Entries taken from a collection
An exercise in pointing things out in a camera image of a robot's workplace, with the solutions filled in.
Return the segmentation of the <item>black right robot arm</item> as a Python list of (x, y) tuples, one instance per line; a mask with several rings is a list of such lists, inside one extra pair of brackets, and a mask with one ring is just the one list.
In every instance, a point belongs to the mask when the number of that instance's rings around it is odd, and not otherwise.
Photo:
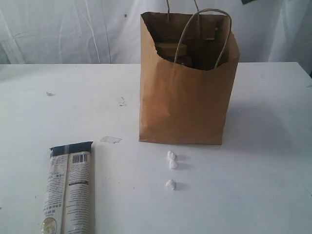
[(247, 4), (247, 3), (252, 2), (252, 1), (254, 1), (254, 0), (241, 0), (242, 4)]

**Exercise instructions:**
Which of the lines above include the word "with"? Copy each of them.

**Written solution:**
An exercise in pointing things out in a camera image of a robot's workplace, with the solutions filled in.
Return the segmentation of the <item>black right robot arm</item> as a Python list of (x, y) tuples, one instance per line; a mask with several rings is a list of such lists, inside one extra pair of brackets, and a mask with one ring is just the one list.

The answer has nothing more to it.